De hecho, todo había empezado con una nota. Algo tan inocente, tan inocuo que, al final, se había convertido en eso, en un amor tan grande y poderoso que apenas podía controlarlo.
Llegó al rellano y, muy despacio, se acercó a su habitación. Estaba entreabierta y, con una mano temblorosa, la abrió y…
Y gritó.
Porque la cama estaba cubierta de flores. Cientos y cientos de flores, algunas incluso de la colección especial del invernadero de Phillip. Y allí, escrito con pétalos rojos sobre un fondo de pétalos blancos y rosas:
TE QUIERO.
– Las palabras no son suficiente -dijo Phillip, que hasta ahora había estado escondido en la penumbra, detrás de ella.
Eloise se giró, con los ojos llenos de lágrimas.

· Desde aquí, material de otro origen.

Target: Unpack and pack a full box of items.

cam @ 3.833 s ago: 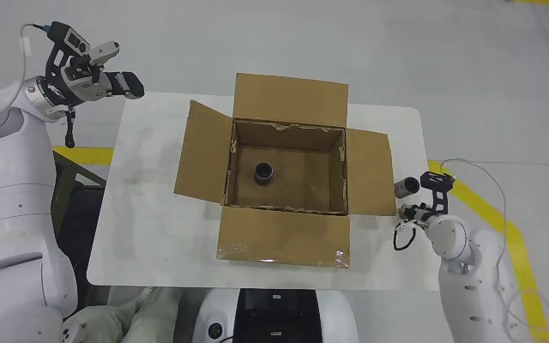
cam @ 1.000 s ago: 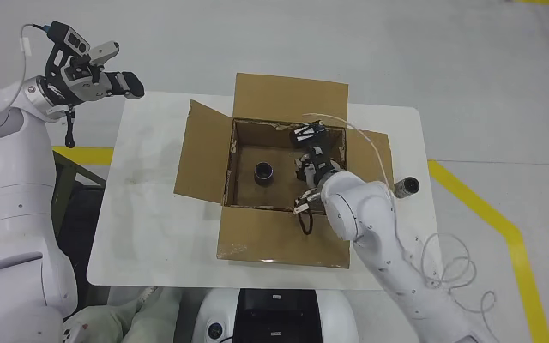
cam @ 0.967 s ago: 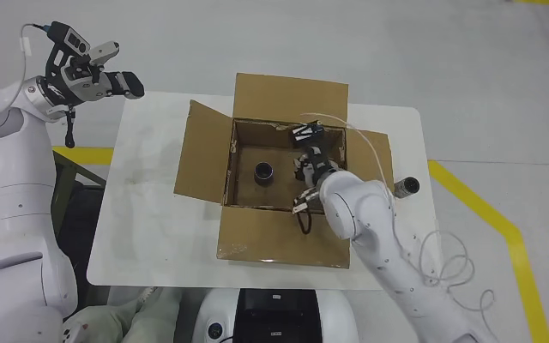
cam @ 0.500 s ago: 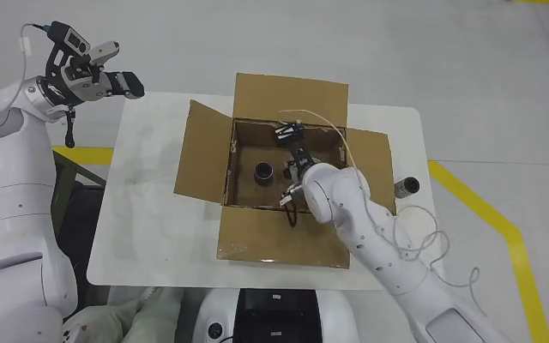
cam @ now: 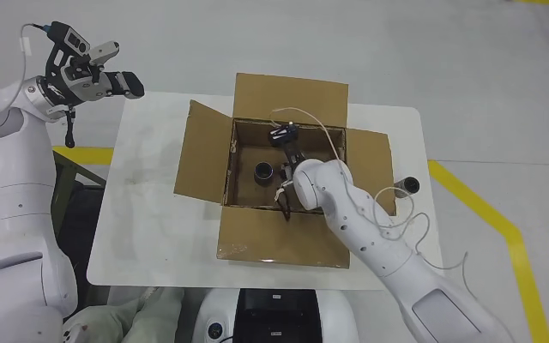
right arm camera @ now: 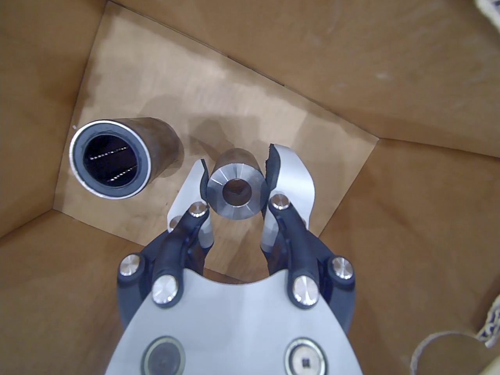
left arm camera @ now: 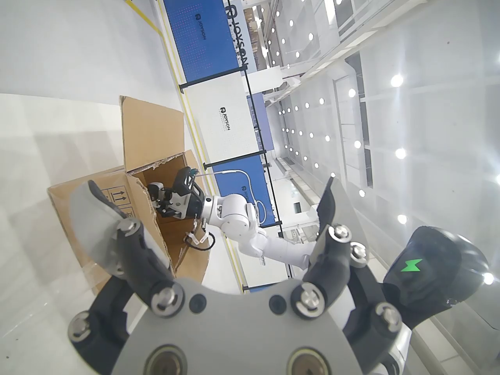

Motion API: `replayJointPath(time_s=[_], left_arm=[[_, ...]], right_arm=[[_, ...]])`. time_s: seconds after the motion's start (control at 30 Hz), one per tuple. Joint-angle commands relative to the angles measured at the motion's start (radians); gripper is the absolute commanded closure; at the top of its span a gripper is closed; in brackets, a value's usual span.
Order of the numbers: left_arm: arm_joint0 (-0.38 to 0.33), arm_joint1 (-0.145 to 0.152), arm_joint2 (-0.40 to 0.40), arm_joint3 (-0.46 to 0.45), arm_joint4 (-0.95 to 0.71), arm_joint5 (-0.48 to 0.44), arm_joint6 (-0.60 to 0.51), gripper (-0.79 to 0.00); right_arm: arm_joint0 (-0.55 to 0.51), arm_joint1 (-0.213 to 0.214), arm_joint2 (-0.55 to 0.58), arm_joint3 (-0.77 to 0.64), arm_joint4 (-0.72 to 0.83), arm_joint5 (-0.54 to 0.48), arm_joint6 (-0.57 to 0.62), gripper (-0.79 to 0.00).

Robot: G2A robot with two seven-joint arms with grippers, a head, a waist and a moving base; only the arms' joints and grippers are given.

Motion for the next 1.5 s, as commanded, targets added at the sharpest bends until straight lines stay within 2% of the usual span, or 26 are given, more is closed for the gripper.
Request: replayJointPath(time_s=[0.0,0.07,0.17,0.33,0.43,0.53,0.67,0.8,0.9,1.07,1.47], left_arm=[[0.0,0.0,0.0,0.0,0.0,0.0,0.0,-0.785],[0.0,0.0,0.0,0.0,0.0,0.0,0.0,-0.785],[0.0,0.0,0.0,0.0,0.0,0.0,0.0,-0.785],[0.0,0.0,0.0,0.0,0.0,0.0,0.0,-0.785],[0.0,0.0,0.0,0.0,0.0,0.0,0.0,-0.785],[0.0,0.0,0.0,0.0,0.0,0.0,0.0,-0.785],[0.0,0.0,0.0,0.0,0.0,0.0,0.0,-0.785],[0.0,0.0,0.0,0.0,0.0,0.0,0.0,-0.785],[0.0,0.0,0.0,0.0,0.0,0.0,0.0,-0.785],[0.0,0.0,0.0,0.0,0.0,0.0,0.0,-0.785],[0.0,0.0,0.0,0.0,0.0,0.0,0.0,-0.785]], right_arm=[[0.006,-0.005,-0.003,0.017,0.001,-0.001,-0.002,0.0],[0.01,-0.009,-0.005,0.031,0.004,-0.001,-0.002,0.0],[0.014,-0.016,-0.009,0.046,0.005,-0.002,-0.002,-0.089],[0.016,-0.025,-0.011,0.068,0.002,-0.002,-0.005,-0.151],[0.017,-0.029,-0.011,0.08,-0.001,-0.005,-0.002,-0.222],[0.019,-0.033,-0.009,0.087,-0.005,-0.006,-0.002,-0.329],[0.016,-0.037,-0.003,0.085,-0.01,-0.006,0.003,-0.391],[0.006,-0.037,0.01,0.057,-0.026,-0.005,0.004,-0.508],[-0.01,-0.033,0.027,0.023,-0.044,-0.004,0.008,-0.539],[-0.052,-0.021,0.072,-0.078,-0.073,-0.009,0.026,-0.545],[-0.233,0.019,0.197,-0.428,-0.128,-0.09,0.089,-0.56]])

– ¿Cuándo has hecho todo esto?
Él sonrió.
– Me permitirás que me lo guarde como un secreto.
– Yo… Yo…
Phillip la tomó de la mano y la atrajo hacia sí.
– ¿Sin palabras? -susurró-. ¿Tú? Todo esto se me debe dar mejor de lo que pensaba.
– Te quiero -dijo ella, con la voz ahogada-. Te quiero mucho.
Phillip la abrazó y, cuando Eloise apoyó la mejilla en su pecho, él apoyó la barbilla en su cabeza.
– Esta noche -dijo-, los niños me han dicho que había sido el mejor día de su vida. Y me he dado cuenta de que tenían razón.
Eloise asintió, muy emocionada.
– Sin embargo -continuó Phillip-, después he visto que no es verdad.
Ella lo miró, extrañada.
– No podría escoger un día -confesó-. Contigo, Eloise, escogería cualquiera. Cualquiera.
Le tocó la barbilla y se acercó a ella.
– Cualquier semana -susurró-. Cualquier mes. Cualquier hora.
La besó, con ternura aunque con todo el amor de su ser.
– Cualquier momento -dijo-, siempre que esté contigo.
Epílogo
“Hay tantas cosas que espero enseñarte, pequeña. Y espero hacerlo predicando con el ejemplo, pero también siento la necesidad de ponerlo por escrito. Es una manía mía, una que espero que descubras y te parezca graciosa cuando leas esta carta.